Dix, c’est à l’origine le maigre nombre d’exemplaires faits mains d’un album qui a vu le jour en 2010. Enrichi, retravaillé, et remasterisé par Lawrence English, New Music From the Delta Quadrant a trouvé une seconde naissance au sein du berceau Hibernate fin 2012. Entre-temps, Ithaca Trio s’est accordé une collaboration avec Machinefabriek, Par Avion. Il faut savoir qu’Ithaca Trio n’est pas un trio, ni un projet solo. C’est un collectif. Mais derrière ce projet, il y a surtout un homme : l’anglais Oliver Thurley.
New Music From the Delta Quadrant n’apporte pas de véritable surprise quant aux éléments qui le composent. Album à la dominante ambient, on y croise ainsi un piano, des cordes, une guitare sèche, des drones, des field recordings, de l’électronique ou encore des voix –ça, par contre, c’est déjà un fait plus rare. Mais ce qui s’impose surtout à l’écoute de ce disque, c’est son pouvoir d’enveloppement progressif dans des boucles méticuleusement travaillées.
Car ici tout se boucle. Rondes de chœurs féminins (Fluidic Space), spirales de guitare acoustique (Wolf √359), cycles d’électronique (Regeneration). Ce sont ces mêmes rondes, ces mêmes spirales et ces mêmes cycles qui usent, érodent et craquèlent de l’intérieur les amoncellements de nerfs à vif. New Music From the Delta Quadrant est une musique de tensions qui capitulent, et de respiration qui cicatrise. Une remise en mouvement, sur les lambeaux diffus de l’inquiétude.
Regeneration, titre magnétique où l’électronique est le plus présent sur l’album, vient s’étirer sur une quinzaine de minutes. Les premiers accords de guitare et les chants d’oiseaux sombrent progressivement dans les rotations envoûtantes de l’électronique. Oliver Thursley manipule subtilement ses boucles, les irrigue de brèves apparitions de field recordings. Au gré des douces accélérations et décélérations, les ondes sonores se liquéfient et nous maintiennent dans un engourdissement heureux. On perd le fil, et c’est tant mieux.

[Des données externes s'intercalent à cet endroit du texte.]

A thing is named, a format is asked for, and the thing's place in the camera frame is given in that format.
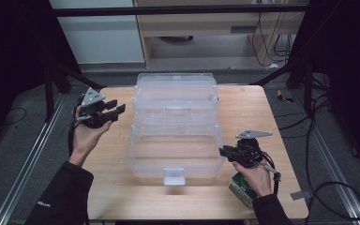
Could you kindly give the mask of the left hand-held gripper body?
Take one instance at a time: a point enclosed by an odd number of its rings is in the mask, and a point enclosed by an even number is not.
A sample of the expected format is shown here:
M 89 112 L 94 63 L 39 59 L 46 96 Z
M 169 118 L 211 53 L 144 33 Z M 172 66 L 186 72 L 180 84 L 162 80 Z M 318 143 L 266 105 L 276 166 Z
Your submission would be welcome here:
M 104 95 L 89 87 L 77 100 L 74 120 L 83 122 L 89 128 L 101 128 L 107 121 L 111 121 L 110 115 L 103 113 L 106 109 L 104 99 Z

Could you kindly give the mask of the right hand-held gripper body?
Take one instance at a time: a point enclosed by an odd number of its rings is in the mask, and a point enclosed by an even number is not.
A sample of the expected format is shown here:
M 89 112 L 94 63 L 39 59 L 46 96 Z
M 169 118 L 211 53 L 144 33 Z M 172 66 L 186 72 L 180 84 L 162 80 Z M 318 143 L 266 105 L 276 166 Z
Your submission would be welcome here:
M 235 136 L 237 144 L 233 149 L 231 161 L 236 161 L 245 168 L 254 168 L 264 159 L 268 161 L 267 154 L 261 150 L 257 141 L 260 137 L 271 136 L 270 131 L 247 129 Z

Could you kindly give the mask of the green and white carton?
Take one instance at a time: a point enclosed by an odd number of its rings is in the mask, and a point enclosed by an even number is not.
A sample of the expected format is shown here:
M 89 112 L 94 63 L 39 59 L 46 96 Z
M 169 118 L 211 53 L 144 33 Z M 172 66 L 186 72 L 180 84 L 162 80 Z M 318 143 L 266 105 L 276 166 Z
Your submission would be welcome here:
M 240 172 L 230 180 L 229 190 L 248 208 L 252 209 L 252 202 L 257 198 L 256 192 L 251 188 L 247 179 Z

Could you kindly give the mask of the clear plastic storage box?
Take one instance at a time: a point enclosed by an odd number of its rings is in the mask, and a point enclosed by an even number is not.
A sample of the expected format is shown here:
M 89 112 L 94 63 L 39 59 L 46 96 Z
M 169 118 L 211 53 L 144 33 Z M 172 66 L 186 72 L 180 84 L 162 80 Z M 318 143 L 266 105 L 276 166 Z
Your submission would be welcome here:
M 217 82 L 210 73 L 142 73 L 133 97 L 126 163 L 141 178 L 183 186 L 223 164 Z

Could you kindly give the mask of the person's right hand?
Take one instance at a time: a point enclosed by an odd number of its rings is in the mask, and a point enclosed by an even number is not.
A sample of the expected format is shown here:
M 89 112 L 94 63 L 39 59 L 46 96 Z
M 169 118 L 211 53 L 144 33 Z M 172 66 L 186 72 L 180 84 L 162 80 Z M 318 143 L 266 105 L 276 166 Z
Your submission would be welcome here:
M 236 161 L 232 163 L 234 168 L 246 177 L 249 185 L 258 197 L 264 197 L 273 193 L 270 174 L 265 169 L 266 164 L 267 162 L 263 160 L 256 167 L 248 169 Z

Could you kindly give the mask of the person's left hand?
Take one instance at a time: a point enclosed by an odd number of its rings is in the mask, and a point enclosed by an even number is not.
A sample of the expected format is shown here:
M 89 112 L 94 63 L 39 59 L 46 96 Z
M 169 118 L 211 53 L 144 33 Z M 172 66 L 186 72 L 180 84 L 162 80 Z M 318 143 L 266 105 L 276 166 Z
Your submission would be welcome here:
M 89 154 L 97 146 L 101 136 L 110 129 L 112 123 L 112 121 L 108 121 L 100 128 L 90 128 L 83 122 L 77 121 L 74 124 L 72 153 L 70 154 L 69 162 L 81 167 Z

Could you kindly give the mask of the black metal stand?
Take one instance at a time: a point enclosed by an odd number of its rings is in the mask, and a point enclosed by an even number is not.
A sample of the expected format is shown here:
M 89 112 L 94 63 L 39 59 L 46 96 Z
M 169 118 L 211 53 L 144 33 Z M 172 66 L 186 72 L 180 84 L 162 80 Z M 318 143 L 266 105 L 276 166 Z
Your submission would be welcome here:
M 304 109 L 308 115 L 312 115 L 312 61 L 308 58 L 292 59 L 284 67 L 256 82 L 252 82 L 251 85 L 264 86 L 285 73 L 290 73 L 286 84 L 291 89 L 297 88 L 300 83 L 304 83 Z
M 61 93 L 68 93 L 71 90 L 71 85 L 67 80 L 70 76 L 77 81 L 84 83 L 94 89 L 101 90 L 104 85 L 93 82 L 84 77 L 81 72 L 66 67 L 59 63 L 46 62 L 43 64 L 43 77 L 45 86 L 45 99 L 46 99 L 46 121 L 53 117 L 54 101 L 53 101 L 53 84 L 55 84 Z

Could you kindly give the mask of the white cabinet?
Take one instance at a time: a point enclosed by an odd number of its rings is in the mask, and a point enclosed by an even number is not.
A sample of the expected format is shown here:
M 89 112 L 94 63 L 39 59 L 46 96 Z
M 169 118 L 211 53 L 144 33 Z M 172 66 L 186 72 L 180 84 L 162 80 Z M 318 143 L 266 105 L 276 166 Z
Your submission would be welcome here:
M 53 9 L 132 8 L 132 0 L 49 0 Z M 59 17 L 80 65 L 143 63 L 135 16 Z

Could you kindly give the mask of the yellow black tape strip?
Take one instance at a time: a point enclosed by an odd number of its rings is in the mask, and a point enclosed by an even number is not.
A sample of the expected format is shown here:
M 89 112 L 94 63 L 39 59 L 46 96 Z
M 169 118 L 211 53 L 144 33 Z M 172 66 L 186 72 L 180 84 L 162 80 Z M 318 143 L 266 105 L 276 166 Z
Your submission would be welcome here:
M 293 103 L 293 98 L 292 97 L 285 97 L 283 95 L 283 92 L 280 90 L 277 90 L 277 99 L 288 102 L 288 103 Z

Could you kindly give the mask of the grey tape piece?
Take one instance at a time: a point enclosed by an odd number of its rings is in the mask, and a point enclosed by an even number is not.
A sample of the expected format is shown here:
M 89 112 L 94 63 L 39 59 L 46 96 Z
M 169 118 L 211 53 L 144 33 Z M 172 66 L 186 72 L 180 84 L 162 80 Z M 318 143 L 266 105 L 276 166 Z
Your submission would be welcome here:
M 312 197 L 310 191 L 297 191 L 291 194 L 291 197 L 294 201 L 300 200 L 300 199 L 309 199 Z

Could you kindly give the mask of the black horizontal bar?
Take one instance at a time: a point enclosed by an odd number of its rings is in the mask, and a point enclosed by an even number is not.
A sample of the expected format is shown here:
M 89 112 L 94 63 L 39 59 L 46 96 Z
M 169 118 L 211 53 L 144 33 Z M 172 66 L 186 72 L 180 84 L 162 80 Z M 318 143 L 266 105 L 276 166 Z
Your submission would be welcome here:
M 301 12 L 309 10 L 309 4 L 296 5 L 214 5 L 214 6 L 170 6 L 170 7 L 102 7 L 62 8 L 46 10 L 55 17 L 81 16 L 127 16 L 127 15 L 174 15 L 213 13 L 260 13 Z

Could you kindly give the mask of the wooden desk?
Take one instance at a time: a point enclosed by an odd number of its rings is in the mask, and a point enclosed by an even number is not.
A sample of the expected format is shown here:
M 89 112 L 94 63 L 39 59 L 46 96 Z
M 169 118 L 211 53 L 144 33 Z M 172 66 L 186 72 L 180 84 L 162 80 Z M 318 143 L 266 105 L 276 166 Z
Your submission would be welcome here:
M 132 0 L 136 7 L 214 6 L 214 5 L 296 5 L 309 0 Z M 213 35 L 247 35 L 258 62 L 276 61 L 274 46 L 278 37 L 295 35 L 304 12 L 213 13 L 139 15 L 143 38 Z

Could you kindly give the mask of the aluminium floor rail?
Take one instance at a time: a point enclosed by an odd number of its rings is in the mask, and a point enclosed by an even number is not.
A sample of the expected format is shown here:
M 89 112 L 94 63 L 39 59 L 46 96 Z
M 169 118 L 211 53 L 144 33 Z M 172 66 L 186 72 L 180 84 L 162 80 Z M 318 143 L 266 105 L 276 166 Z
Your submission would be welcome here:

Sur My Mind To Your Mind, les circonvolutions du piano se mettent lentement en place, pour peu à peu s’estomper derrière les nappes nourries de captations sonores. Des voix lointaines, des bruits métalliques, des choses qui claquent, qui se referment, des bruits de pas sur le gravier. On finit par oublier la présence antérieure du piano. C’est un jeu d’éclipse qui se trame dans cet album. Ithaca Trio s’empare des sonorités, les fait tourner sur elles-mêmes, occultant progressivement le mouvement de l’une par celui d’une autre, modifiant leur vitesse ou les déplaçant à notre insu. Plus encore que notre esprit, ce sont tous nos tissus que cet album parvient à absorber.